Suicide, UD likes to say, writes a new life story. By that she means that when someone kills him or herself, everyone who knew, or knew of, that person, tends to begin a retrospective reappraisal of personality, events, beliefs, in light of the event.

Some suicides are more or less expected, though fewer than you’d think. Even when people with rich depressive histories do it, we tend to be shocked. Suicide attempts surprise us, but the actual completion, “the smile of accomplishment,” as Sylvia Plath puts it, is almost always a stunner.

Few suicides are more stunning than university suicides, as UD has discovered by following, over the life of this blog, responses to such deaths when they occur among students and professors. The reasons are obvious. University suicides tend to be among young, beautiful, gifted, and favored people. They’re smart, they’re creative, they attend or teach at impressive schools, their environment is dynamic, experimental, reflective, collaborative.

Among the suicides of professors UD has covered are Petrus Schaesberg, an adjunct professor of art history at Columbia; Pomona’s David Foster Wallace; Winston Napier, Clark University; Jerry Wolff, from St.

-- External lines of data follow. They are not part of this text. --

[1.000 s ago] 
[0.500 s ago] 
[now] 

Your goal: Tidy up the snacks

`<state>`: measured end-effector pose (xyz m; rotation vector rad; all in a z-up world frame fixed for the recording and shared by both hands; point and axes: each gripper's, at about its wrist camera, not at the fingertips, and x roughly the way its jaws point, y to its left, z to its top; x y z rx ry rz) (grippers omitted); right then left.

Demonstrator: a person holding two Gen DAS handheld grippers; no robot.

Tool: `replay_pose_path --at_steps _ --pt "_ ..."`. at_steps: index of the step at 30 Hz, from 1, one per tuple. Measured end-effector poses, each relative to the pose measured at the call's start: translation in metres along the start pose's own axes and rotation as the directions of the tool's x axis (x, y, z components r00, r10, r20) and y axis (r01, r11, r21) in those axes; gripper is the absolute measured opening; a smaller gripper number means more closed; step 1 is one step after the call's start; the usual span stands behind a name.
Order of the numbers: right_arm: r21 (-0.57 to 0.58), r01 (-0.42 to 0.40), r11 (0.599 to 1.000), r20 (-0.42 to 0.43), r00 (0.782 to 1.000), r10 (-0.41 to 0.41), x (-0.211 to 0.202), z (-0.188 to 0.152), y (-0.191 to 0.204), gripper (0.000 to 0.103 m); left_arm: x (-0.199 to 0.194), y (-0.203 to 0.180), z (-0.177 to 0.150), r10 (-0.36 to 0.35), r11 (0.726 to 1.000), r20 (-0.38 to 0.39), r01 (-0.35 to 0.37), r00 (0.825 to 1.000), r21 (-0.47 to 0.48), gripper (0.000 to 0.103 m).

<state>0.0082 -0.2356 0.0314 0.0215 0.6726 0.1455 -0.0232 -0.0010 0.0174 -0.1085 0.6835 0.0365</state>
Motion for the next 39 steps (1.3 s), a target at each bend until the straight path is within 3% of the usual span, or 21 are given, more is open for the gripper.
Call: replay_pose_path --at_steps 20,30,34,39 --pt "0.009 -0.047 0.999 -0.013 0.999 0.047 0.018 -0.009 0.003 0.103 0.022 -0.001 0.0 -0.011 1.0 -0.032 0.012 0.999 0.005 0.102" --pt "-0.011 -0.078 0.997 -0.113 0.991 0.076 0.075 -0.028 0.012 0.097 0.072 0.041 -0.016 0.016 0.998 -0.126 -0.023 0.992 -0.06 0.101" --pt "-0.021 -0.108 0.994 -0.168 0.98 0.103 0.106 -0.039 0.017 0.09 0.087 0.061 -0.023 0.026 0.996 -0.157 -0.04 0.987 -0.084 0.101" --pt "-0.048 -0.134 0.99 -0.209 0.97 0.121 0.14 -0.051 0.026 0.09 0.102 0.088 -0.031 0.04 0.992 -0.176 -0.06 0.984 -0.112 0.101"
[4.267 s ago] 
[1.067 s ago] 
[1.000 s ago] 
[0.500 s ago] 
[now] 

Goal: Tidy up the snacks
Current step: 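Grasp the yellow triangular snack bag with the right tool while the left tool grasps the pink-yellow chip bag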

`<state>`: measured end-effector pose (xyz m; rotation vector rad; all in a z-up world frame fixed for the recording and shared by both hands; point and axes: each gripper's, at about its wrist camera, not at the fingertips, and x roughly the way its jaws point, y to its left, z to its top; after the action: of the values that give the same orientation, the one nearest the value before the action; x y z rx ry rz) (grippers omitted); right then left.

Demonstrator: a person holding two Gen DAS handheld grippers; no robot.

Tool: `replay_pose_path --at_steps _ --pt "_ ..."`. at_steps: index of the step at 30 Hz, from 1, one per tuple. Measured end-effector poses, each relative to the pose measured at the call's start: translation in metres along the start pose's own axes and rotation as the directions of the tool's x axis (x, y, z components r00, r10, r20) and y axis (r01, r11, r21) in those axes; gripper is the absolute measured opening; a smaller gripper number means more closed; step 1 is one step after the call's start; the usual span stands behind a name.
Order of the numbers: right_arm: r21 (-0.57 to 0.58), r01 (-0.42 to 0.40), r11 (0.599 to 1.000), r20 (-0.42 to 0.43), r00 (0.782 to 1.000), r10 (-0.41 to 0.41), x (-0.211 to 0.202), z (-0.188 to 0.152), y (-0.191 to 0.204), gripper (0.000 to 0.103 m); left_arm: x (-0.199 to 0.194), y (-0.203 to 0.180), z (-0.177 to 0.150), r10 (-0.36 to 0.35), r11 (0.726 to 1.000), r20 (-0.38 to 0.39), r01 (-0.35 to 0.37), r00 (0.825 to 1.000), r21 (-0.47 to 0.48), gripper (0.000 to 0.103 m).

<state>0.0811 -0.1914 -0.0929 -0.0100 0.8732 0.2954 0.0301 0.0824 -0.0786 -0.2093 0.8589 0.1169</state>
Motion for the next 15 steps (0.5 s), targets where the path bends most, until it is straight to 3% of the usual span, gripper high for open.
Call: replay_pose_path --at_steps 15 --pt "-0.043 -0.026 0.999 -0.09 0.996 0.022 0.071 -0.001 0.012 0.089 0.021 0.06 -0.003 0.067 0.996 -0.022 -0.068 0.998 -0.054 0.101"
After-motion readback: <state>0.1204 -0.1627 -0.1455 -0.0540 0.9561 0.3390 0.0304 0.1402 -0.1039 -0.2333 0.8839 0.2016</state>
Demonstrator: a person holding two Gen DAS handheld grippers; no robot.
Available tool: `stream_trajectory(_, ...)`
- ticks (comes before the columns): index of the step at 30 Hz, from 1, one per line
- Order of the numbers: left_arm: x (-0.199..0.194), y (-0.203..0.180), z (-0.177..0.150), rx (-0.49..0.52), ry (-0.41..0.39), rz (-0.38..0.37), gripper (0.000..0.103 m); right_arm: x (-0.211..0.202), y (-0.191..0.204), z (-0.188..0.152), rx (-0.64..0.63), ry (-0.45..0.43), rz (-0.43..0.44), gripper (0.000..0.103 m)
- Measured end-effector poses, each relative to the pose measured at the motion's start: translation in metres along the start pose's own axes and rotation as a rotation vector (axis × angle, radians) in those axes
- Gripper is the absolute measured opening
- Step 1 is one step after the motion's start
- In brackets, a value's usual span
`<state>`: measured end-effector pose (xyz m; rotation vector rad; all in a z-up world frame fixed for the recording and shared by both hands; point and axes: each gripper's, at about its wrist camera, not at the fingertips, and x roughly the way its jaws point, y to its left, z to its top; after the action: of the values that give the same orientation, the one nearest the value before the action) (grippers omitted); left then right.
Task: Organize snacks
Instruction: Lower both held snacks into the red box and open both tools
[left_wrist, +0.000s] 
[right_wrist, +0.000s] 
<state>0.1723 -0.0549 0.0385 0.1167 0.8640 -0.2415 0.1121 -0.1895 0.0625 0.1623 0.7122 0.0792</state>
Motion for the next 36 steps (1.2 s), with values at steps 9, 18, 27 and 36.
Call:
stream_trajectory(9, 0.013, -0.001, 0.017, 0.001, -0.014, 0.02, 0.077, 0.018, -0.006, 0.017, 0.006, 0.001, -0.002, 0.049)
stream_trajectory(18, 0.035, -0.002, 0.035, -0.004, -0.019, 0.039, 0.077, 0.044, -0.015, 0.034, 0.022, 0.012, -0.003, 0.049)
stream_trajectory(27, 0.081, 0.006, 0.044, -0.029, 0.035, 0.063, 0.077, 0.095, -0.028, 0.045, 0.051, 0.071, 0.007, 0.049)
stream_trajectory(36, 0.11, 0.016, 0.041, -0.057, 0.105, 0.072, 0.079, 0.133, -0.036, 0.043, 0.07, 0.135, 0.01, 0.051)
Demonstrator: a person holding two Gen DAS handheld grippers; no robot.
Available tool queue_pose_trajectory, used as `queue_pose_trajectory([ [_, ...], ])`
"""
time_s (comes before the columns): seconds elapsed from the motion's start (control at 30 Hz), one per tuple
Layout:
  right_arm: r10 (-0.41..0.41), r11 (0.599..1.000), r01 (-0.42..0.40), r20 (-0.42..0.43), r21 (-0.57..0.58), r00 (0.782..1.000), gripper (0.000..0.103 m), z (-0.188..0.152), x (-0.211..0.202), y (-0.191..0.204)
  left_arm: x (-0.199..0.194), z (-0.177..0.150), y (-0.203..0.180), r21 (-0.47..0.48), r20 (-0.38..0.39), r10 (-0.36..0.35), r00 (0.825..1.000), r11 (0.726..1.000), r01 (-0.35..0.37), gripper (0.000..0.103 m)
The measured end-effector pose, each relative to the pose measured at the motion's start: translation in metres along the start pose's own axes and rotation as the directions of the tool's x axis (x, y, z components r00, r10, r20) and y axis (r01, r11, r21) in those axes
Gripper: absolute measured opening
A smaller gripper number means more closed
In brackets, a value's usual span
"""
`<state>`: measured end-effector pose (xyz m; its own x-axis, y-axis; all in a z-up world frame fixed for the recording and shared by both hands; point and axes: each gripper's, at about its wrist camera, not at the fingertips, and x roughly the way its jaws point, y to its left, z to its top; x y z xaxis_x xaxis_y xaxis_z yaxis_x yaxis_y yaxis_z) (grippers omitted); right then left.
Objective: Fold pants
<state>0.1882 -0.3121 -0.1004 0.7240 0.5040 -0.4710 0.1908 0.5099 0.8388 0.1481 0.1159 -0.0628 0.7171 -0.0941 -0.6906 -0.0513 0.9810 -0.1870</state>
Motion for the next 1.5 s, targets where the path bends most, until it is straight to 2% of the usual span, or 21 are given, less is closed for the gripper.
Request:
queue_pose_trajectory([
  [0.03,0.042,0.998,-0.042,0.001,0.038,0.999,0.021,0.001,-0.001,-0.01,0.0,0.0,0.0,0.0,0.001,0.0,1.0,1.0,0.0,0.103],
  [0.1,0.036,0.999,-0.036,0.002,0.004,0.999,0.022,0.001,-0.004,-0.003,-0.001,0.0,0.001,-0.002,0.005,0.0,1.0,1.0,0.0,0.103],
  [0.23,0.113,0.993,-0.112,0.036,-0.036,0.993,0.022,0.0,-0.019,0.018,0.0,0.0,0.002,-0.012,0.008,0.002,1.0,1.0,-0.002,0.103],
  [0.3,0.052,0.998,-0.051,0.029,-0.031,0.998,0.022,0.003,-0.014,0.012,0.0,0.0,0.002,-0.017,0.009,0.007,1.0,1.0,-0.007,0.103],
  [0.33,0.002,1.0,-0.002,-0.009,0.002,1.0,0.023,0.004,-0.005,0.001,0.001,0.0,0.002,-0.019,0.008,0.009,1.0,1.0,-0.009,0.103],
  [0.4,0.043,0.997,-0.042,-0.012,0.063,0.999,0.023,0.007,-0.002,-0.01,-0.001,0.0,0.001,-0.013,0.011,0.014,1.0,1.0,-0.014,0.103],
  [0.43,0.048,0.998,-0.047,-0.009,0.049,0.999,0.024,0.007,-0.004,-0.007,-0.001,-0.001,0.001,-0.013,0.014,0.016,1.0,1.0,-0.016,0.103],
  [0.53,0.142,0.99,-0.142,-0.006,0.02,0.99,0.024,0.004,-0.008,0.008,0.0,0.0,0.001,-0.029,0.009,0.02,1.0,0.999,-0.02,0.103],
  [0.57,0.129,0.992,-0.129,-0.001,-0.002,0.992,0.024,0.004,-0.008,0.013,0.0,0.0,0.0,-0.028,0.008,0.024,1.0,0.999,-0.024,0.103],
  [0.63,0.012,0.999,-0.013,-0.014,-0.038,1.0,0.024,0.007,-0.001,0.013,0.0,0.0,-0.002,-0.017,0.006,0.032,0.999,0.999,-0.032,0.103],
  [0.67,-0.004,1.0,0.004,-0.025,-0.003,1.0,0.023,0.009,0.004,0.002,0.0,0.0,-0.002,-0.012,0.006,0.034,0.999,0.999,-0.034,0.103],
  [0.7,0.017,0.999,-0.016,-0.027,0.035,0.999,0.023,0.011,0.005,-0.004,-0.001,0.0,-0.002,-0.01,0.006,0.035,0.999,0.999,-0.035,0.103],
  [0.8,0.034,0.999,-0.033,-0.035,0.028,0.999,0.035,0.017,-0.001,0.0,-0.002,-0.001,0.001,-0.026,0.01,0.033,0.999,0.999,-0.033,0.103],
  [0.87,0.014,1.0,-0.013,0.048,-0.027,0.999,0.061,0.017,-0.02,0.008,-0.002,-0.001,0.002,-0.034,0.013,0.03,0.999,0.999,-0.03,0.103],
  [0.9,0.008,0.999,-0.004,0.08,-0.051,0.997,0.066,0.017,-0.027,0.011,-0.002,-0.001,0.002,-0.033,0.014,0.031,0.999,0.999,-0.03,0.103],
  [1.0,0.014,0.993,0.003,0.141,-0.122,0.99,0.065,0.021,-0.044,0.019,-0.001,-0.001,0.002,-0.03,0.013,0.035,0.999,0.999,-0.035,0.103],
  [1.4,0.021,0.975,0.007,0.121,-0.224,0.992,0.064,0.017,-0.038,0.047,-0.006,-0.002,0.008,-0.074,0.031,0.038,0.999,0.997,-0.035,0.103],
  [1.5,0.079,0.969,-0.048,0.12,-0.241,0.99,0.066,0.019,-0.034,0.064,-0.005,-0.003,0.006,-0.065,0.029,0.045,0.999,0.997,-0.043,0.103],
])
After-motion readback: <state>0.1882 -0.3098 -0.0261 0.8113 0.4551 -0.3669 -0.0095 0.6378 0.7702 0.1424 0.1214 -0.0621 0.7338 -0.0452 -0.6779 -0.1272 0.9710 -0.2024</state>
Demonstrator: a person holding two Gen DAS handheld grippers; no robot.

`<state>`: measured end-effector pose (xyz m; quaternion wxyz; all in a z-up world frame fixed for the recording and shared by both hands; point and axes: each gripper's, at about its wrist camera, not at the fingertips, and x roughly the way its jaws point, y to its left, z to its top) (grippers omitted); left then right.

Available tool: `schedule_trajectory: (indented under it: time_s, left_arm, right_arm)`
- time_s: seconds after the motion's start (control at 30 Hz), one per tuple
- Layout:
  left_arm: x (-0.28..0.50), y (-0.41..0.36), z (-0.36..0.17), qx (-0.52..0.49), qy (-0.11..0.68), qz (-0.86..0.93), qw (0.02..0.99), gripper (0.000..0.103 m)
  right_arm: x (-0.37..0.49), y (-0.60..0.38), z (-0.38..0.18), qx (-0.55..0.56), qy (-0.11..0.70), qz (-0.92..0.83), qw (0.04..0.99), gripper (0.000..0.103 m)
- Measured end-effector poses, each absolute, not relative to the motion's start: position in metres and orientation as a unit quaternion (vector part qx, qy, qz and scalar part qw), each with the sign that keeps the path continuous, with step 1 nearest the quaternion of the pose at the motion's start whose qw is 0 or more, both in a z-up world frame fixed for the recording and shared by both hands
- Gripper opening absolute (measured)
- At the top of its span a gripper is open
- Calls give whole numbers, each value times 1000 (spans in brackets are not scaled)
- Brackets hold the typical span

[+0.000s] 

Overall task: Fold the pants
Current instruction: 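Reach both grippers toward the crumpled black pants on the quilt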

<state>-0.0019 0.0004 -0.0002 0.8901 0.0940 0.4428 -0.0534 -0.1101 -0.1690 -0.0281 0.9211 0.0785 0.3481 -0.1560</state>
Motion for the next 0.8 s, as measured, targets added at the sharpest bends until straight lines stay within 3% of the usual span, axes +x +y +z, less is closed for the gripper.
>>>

Cloud State; Hank Payne; Nicholas Hughes of the University of Alaska; George Mason’s William Lash; Berkeley’s Jorge Liderman; Denice Denton at UC Santa Cruz; Deborah Digges of Tufts; Rachel Wetzsteon of William Paterson University; Sarah Hannah, Emerson College; and now NYU’s Sam Roweis.

Durkheim cautions that

Each victim of suicide gives his act a personal stamp which expresses his temperament, the special conditions in which he is involved, and which, consequently, cannot be explained by the social and general causes of the phenomenon.

Boris Pasternak said something similar:

[W]e have no conception of the inner torture which precedes suicide. … The continuity of … inner life is broken… personality is at an end. … What is certain is that they all suffered beyond description, to the point where suffering had become a mental sickness. And, as we bow in homage to their gifts and to their bright memory, we should bow compassionately before their suffering.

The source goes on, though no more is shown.